- [Problem]
At the line containing "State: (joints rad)", begin repeating lines exactly, and stop only after the final line of the records below.

- [Recorded data]

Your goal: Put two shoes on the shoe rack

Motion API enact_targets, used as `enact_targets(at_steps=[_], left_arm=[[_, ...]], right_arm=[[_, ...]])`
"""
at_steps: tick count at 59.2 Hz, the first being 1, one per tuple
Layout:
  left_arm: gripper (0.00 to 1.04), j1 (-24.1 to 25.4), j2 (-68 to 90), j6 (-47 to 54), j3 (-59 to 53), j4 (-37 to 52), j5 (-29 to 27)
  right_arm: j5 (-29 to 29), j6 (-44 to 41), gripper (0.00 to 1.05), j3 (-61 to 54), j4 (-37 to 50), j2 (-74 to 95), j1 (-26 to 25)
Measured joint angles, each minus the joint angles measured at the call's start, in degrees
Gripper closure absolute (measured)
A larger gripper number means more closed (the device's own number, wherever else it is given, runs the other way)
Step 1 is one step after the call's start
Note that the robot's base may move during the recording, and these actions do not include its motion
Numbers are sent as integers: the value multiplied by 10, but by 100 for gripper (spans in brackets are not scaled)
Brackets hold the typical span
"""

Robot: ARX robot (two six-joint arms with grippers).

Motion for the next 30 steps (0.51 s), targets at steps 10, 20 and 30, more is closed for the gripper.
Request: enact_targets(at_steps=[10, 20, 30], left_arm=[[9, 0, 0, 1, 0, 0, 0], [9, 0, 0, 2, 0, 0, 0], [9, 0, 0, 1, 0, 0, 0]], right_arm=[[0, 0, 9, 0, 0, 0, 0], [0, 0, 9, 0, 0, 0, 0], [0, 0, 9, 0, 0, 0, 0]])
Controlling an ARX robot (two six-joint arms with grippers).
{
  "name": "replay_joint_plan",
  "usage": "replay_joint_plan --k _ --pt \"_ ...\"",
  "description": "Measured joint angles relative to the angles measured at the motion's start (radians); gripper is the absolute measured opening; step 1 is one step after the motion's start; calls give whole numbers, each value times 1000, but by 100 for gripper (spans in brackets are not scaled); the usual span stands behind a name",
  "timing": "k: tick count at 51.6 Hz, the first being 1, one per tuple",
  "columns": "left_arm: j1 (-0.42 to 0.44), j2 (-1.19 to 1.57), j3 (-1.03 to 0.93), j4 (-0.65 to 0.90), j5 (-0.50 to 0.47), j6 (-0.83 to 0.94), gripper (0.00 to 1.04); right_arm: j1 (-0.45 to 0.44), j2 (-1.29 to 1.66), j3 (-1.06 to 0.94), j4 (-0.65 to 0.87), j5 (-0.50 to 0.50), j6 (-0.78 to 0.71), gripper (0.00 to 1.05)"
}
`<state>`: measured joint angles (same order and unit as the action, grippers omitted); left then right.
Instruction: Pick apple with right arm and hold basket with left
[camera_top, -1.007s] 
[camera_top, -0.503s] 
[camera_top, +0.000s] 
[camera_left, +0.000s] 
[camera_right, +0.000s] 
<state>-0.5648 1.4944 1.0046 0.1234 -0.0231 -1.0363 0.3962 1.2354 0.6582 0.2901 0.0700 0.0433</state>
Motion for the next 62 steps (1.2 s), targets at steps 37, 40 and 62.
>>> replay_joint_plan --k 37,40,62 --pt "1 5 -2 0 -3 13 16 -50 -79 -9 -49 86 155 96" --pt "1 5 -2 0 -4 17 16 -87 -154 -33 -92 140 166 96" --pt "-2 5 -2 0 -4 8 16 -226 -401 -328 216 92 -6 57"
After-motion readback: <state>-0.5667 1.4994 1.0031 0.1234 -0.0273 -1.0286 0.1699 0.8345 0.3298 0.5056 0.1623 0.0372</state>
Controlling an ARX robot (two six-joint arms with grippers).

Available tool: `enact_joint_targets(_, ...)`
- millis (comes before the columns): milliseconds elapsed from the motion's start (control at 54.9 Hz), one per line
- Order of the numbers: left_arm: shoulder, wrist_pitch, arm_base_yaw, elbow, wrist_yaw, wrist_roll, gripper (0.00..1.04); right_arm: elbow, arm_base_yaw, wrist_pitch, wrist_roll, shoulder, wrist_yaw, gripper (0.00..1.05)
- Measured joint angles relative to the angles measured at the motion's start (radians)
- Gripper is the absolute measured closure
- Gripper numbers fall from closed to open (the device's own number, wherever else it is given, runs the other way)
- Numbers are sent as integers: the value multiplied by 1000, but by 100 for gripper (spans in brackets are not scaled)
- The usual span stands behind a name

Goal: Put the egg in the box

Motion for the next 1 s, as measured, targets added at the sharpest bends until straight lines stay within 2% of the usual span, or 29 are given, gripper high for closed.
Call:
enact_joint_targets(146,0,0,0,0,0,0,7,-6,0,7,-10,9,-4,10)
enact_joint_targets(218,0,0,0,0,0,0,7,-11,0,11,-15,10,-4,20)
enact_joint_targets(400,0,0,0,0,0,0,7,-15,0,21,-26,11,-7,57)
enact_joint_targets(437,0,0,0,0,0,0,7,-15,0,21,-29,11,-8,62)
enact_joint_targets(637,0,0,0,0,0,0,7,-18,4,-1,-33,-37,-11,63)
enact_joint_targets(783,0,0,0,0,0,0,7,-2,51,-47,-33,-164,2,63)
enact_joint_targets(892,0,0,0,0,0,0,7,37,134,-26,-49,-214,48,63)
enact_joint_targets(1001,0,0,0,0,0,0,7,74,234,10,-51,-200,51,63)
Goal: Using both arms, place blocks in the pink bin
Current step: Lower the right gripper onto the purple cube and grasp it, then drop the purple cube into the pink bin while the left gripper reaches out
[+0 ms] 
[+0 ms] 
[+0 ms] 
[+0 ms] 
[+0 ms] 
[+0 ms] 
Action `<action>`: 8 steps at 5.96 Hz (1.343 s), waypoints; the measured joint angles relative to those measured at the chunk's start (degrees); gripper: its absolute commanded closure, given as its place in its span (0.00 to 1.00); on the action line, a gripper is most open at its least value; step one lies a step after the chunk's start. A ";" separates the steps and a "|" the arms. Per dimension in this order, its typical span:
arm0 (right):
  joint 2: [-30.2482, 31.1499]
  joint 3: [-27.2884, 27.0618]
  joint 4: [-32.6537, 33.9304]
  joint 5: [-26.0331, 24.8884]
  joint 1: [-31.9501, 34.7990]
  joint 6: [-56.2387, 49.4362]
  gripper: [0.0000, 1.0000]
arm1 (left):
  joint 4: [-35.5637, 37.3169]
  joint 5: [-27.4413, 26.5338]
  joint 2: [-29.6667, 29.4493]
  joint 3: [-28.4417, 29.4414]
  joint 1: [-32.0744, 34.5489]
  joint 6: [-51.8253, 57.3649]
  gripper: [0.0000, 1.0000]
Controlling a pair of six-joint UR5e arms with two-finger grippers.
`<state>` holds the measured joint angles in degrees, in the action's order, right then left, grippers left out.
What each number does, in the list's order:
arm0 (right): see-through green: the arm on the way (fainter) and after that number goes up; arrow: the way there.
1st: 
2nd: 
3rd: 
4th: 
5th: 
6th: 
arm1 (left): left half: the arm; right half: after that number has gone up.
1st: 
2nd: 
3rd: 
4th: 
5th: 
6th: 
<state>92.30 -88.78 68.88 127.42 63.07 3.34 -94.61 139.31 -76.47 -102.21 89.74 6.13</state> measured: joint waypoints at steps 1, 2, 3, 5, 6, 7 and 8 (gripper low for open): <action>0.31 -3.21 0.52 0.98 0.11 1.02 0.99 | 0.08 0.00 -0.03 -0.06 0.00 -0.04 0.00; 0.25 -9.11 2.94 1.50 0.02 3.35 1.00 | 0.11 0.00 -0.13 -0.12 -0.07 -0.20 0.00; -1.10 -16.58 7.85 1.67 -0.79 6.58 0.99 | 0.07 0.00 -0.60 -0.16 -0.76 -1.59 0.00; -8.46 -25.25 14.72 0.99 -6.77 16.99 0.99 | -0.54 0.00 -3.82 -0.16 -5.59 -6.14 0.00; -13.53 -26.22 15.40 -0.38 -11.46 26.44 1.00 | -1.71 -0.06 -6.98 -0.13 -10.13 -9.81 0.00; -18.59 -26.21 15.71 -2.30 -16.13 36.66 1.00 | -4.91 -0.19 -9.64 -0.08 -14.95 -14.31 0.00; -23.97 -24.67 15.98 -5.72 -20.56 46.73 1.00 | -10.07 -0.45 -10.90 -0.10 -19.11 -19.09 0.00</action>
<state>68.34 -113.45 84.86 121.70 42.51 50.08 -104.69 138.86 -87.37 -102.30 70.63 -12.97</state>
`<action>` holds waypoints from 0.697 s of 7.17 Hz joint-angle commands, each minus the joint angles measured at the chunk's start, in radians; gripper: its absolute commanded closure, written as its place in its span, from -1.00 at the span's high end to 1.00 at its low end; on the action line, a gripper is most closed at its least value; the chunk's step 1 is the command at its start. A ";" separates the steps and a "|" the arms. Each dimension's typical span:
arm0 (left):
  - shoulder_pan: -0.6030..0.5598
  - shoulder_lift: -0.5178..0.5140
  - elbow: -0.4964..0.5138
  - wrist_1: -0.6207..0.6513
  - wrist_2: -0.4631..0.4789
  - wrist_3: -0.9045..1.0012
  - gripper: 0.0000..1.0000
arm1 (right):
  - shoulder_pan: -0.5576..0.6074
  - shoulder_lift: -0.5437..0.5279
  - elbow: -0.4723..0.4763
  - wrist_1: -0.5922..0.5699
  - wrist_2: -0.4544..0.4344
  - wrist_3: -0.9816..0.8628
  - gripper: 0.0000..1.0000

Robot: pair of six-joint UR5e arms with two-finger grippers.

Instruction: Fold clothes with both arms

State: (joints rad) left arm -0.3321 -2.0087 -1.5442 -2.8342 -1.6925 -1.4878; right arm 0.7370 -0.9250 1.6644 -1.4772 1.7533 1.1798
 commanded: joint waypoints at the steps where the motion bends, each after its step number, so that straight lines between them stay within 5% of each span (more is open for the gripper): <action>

- [Output]
State: (joints rad) left arm -0.3321 -2.0087 -1.5442 -2.8342 -1.6925 -1.4878; right arm 0.7370 -0.9250 1.6644 -1.4772 1.7533 1.1798
 commanded: joint waypoints at the steps where the motion bends, each after its step number, so that straight lines between them stay within 5% of each span (more is open for the gripper): <action>

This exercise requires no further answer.